Wednesday, 11 September 2013

Het openbaar vervoer in Brussel: Systeem werkt niet!

Interesting TV news article about the 'openbaar vervoer' (public transport) in Brussels. Mostly in Dutch it also dips into French and English and has French subtitles for those who need them.

It highlights the twitter account 'STIB Fail' @STIB_Fail which is an attempt by some to give customers a way of communicating their dissatisfaction with the service. In a country where customer service is really not a high priority this initiative is an excellent way to have our voices heard. In my opinion the public transport here in Brussels is pretty extensive, covering a large area and including buses, trams and the metro (voertuigen=vehicles) at what I think is a reasonable price. The problem which I and many others, including @STIB_Fail , perceive is the poor communication by the MIVB (Maatschappij voor het Intercommunaal Vervoer te Brussel). Often when something goes wrong (which we accept can happen), we just need to be told.

Useful Dutch phrases
Geen metro tussen…. en…..: No metro between….and…..
Onbepaalde duur: Unspecified duration.
Pendelbussen ter plaatse: Replacement buses provided.
Het metroverkeer op lijnen 1 en 5 verloopt opnieuw normaal: Metros are running as normal again on lines 1 and 5.
Potverdekke!: Darn it!

Basic Dutch Phrases

By gum you could cut that Dutch accent with a knife, but it's a nice introduction video to some basic phrases used in the Netherlands and Belgium.

Monday, 2 September 2013

To bowl a maiden over > Mijden?

Whilst playing cricket yesterday I spent some time scoring our first innings and chatting with one of the Flemish players. We mulled a little over the term 'Maiden' (a scoreless over) and I offered that the etymology is more to do with the older sense of being 'unproductive'. I quizzed him if there was a similar word in Dutch and he came up with the possibility of 'mijden' which means to avoid.

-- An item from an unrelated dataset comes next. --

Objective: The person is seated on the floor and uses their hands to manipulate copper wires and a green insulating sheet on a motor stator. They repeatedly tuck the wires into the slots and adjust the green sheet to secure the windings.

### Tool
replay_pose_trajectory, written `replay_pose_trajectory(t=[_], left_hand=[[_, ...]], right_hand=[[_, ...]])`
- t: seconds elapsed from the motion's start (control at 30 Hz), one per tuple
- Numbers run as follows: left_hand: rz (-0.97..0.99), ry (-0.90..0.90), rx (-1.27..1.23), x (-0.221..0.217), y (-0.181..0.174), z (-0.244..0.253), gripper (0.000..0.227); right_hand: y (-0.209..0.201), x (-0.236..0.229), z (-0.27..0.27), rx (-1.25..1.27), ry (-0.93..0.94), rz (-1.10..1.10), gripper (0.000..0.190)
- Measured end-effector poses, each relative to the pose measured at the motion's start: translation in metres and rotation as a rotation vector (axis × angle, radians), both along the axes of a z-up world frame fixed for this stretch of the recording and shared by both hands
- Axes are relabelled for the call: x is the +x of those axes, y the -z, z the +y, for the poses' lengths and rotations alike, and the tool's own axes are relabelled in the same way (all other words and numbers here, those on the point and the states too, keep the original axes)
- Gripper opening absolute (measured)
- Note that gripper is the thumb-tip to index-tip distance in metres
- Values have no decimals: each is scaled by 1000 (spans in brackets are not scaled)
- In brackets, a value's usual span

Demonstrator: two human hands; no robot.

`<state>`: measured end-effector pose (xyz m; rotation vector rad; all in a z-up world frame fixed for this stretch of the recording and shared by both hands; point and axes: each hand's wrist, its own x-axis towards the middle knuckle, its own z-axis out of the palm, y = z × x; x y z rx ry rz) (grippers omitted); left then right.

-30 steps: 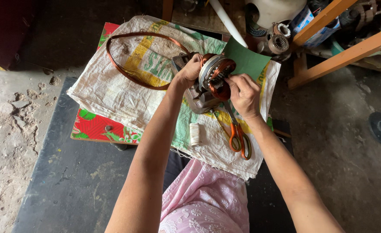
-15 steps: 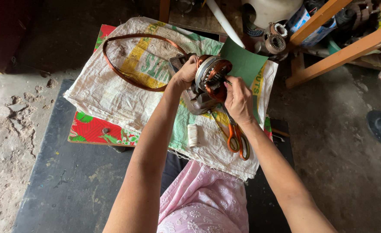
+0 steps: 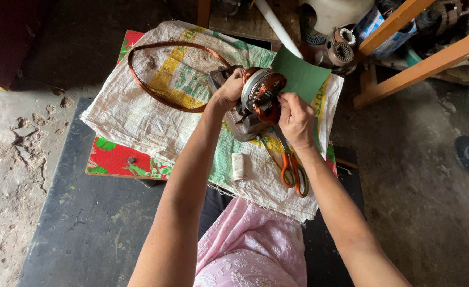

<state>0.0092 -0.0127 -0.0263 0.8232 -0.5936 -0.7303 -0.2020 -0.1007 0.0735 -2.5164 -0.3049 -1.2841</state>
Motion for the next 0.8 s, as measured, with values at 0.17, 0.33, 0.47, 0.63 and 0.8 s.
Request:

The etymology of maiden shows simply a root meaning of 'unmarried' but I can't link it to mijden whose etymology is more associated with the Anglo-Saxon 'mīðan', which also meant to avoid.

It seems my fancy research was all for nothing. It was unproductive: a maiden! I looked back into the etymology to find German, 'mädchen', Dutch 'meid/magd' and English 'maiden'  (ongehuwde, unmarried, unproductive…) to be most likely to have given the word to the cricket over.